There is something special that happens when we lean into the way of death with Jesus. St. Paul again instructs us: “For while we live, we are always being given up to death for Jesus’ sake, so that the life of Jesus may be made visible in our mortal flesh” (2 Corinthians 4:11). “Even though our outer nature is wasting away, our inner nature is being renewed day by day. For this slight momentary affliction is preparing us for an eternal weight of glory beyond all measure…” (2 Corinthians 4:16-17). We paradoxically find that in losing our lives, we find them. In all of the little deaths that characterize how we make it through life (e.g. wearing a mask, choosing not to say what we’re thinking to someone who deserves it as an act of mercy, giving up a luxury so we can donate more to the poor, etc.), we are preparing ourselves for our big death and in preparing for that big death we are preparing for the life on the other side of death.
We are afraid of death in our American culture. We want to be youthful, while other cultures value being an elder. We want to live forever. And the Christian Gospel tells us that the way to live forever is entirely counterintuitive to all of our attempts to preserve our lives, to squeeze every last drop of youth out of our existence before we shrivel up and die. We often find ourselves shocked when someone dies when it is the one thing besides birth that all humans share in common.
When I was in Clinical Pastoral Education at the Hospital of the University of Pennsylvania, which was how I spent my evenings for the first six months at our parish, I discovered that our instructor would not allow us to use euphemisms for death. We could not say “passed away,” “went to heaven,” or “left us too soon.” We had to use the word “death.” In a culture that is afraid of death, we had to become familiar with the word, for if we could not handle the word, how could we handle death itself when it stared at us in the room? How could we help those walking through the valley of the shadow of the death as they stared at their loved one lying lifeless in the hospital bed? Again, I did not know that my last week in CPE was before COVID-19 shut down life as we knew it. I did not understand how deeply my time at the hospital was preparing me for a ministry of death. This should have not surprised me for baptism is a baptism into death (Romans 6:3) and all Christians are empowered into ministry through baptism. All Christian ministry is a ministry of death.

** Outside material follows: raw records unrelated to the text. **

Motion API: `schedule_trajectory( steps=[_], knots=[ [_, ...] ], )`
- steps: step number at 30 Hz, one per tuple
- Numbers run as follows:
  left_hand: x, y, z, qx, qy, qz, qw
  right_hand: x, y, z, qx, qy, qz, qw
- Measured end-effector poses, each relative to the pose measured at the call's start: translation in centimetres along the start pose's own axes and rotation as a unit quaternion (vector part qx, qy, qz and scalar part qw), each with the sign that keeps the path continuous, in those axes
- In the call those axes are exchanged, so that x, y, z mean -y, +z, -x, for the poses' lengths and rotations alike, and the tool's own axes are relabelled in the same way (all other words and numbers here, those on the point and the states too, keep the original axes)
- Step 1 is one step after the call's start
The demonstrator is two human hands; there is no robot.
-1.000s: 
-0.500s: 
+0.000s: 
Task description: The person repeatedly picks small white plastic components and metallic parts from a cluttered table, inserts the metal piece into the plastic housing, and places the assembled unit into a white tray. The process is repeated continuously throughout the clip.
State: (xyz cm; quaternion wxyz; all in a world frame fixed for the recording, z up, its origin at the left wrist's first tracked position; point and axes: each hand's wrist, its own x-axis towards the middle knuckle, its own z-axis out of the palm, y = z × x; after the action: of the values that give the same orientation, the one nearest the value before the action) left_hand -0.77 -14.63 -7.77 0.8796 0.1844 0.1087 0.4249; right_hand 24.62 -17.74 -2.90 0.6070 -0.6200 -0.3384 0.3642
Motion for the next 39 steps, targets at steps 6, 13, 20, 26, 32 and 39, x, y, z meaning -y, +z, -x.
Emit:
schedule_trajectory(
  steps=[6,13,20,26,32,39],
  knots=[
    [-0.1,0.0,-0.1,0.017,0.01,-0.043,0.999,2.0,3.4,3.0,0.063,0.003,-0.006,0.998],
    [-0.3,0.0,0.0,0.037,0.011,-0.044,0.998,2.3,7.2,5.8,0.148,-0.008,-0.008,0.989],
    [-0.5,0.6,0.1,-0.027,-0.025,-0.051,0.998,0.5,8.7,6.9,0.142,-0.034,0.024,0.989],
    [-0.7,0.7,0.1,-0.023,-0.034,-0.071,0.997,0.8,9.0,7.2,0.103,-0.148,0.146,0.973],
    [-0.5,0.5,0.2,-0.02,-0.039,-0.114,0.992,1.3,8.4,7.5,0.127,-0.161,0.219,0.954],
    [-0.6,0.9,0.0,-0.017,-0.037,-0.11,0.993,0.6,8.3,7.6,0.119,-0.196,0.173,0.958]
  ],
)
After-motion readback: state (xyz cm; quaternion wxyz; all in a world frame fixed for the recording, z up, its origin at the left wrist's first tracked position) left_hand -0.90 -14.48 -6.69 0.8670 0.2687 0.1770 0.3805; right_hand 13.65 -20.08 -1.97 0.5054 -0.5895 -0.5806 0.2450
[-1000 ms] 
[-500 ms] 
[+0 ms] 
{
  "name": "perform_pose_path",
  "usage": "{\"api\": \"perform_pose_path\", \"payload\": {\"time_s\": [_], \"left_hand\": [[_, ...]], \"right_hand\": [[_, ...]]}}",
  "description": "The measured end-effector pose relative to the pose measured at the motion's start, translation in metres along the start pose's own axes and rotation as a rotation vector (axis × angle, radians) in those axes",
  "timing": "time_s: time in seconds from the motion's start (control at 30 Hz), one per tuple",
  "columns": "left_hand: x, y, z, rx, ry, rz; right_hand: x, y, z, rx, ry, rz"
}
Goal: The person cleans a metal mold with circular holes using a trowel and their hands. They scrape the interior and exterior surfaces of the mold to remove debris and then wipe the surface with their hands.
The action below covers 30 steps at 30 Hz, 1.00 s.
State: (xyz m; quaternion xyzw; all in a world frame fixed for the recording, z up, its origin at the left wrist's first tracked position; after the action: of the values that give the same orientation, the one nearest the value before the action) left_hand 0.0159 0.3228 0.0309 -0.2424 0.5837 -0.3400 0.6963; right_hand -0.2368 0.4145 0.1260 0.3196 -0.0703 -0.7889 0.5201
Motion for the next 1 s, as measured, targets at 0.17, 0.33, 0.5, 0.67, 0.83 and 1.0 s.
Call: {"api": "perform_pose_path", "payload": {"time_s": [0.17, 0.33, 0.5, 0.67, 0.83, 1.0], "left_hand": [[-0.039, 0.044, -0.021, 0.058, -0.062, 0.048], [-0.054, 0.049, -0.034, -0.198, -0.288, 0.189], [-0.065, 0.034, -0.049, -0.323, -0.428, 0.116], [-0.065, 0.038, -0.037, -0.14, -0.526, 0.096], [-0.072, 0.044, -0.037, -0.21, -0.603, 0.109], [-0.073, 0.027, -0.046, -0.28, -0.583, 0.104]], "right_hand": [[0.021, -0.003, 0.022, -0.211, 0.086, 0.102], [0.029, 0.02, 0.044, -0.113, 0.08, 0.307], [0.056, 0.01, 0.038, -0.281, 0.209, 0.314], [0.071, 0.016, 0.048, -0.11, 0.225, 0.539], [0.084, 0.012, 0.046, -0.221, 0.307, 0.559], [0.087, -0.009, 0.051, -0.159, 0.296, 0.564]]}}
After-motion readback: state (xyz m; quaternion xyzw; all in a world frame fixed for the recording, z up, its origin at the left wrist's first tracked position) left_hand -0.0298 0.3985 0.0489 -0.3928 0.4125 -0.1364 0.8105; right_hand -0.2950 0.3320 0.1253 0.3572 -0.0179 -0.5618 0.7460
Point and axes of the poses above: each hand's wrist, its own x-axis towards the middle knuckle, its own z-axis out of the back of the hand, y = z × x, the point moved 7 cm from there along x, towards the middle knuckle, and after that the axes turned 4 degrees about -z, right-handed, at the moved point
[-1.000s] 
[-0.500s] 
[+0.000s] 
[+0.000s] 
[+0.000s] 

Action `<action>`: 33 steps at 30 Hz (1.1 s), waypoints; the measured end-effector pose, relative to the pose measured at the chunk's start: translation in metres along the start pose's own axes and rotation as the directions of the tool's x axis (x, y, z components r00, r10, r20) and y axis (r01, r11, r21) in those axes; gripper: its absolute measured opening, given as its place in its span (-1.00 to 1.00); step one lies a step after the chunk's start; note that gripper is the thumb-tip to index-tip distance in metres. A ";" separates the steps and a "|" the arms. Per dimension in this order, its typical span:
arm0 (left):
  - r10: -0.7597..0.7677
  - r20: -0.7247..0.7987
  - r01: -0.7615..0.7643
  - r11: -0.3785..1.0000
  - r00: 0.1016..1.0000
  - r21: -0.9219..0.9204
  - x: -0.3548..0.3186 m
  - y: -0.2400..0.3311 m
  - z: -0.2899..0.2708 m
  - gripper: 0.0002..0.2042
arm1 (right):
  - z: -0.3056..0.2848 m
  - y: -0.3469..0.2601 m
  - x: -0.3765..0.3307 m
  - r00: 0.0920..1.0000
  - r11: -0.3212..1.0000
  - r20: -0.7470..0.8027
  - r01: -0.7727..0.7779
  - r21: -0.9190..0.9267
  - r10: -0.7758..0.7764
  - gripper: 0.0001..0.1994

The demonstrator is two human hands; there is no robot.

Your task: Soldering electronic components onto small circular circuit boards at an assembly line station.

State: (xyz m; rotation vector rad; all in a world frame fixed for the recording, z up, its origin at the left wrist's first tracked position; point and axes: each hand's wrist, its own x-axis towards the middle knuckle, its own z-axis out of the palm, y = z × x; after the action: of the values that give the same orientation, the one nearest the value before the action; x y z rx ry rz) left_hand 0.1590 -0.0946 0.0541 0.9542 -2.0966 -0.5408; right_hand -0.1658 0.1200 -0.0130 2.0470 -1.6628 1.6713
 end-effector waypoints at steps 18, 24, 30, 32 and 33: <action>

So here I am again, standing at this fork in the road. The last time I stood here before such a monumental life change was before the Roak funeral. Today I am standing at the precipice of the funeral of Edward Wicks. As I prepare for my Charonic duty of ferrying a soul to the afterlife, I am reminded of my own death. I am reminded that I will one day leave this vale of mortal tears and that in peeking behind the veil through the sacramental mysteries I am reminded of my and our and all things’ union with the Divine through the death of Jesus Christ. I am afraid to do so. I always am. But in leaning into that fear and confronting the darkness that awaits us all, in this act of faith, we find the light of Christ, that true Paschal Candle burning brightly, even if ever so softly. And in finding the light of Christ, we find true life, a life that swallows up death in love, all deaths. The tragedy of these deaths are given a depth they would not otherwise have in knowing the Son of God tasted death for everyone. Their sting is also weakened and we trust, in faith, that even that sting will one day be destroyed, that death itself will die too. As we say our goodbyes this Sunday and endure a much smaller death through geographical separation, let us remember our own deaths and find the Life that is truly life. Amen.